_Task prompt:_ Look through the listing below and count the lines holding "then". Reply with the number alone.

_Provided material:_

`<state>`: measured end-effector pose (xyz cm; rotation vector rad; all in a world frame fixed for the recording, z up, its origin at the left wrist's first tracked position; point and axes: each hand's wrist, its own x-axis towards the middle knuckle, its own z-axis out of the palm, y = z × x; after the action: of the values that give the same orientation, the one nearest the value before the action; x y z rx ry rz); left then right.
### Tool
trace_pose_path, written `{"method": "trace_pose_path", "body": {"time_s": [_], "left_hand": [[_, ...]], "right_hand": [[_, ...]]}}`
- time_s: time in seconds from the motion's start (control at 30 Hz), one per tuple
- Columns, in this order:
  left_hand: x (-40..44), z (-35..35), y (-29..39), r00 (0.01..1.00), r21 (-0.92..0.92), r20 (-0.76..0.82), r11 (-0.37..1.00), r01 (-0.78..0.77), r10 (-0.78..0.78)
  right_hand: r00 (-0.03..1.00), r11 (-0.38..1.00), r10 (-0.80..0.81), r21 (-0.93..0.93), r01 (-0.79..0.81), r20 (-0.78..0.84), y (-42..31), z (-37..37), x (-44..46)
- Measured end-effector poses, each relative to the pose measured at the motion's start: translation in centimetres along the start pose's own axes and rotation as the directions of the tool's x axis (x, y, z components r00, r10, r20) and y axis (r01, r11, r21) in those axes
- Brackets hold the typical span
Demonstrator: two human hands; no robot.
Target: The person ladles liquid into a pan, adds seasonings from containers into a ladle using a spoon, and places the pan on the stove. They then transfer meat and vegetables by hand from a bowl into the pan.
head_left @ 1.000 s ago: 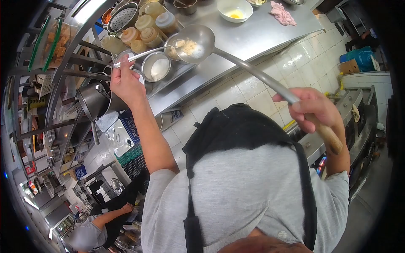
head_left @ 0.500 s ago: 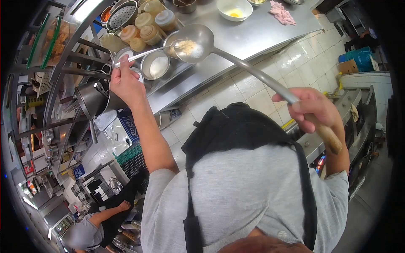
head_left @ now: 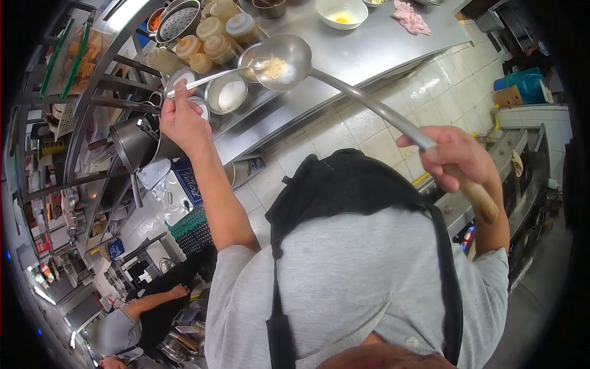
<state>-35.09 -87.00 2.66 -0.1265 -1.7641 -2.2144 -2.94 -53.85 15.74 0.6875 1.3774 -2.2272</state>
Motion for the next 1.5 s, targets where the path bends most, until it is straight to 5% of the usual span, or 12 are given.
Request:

_Exercise result:_ 2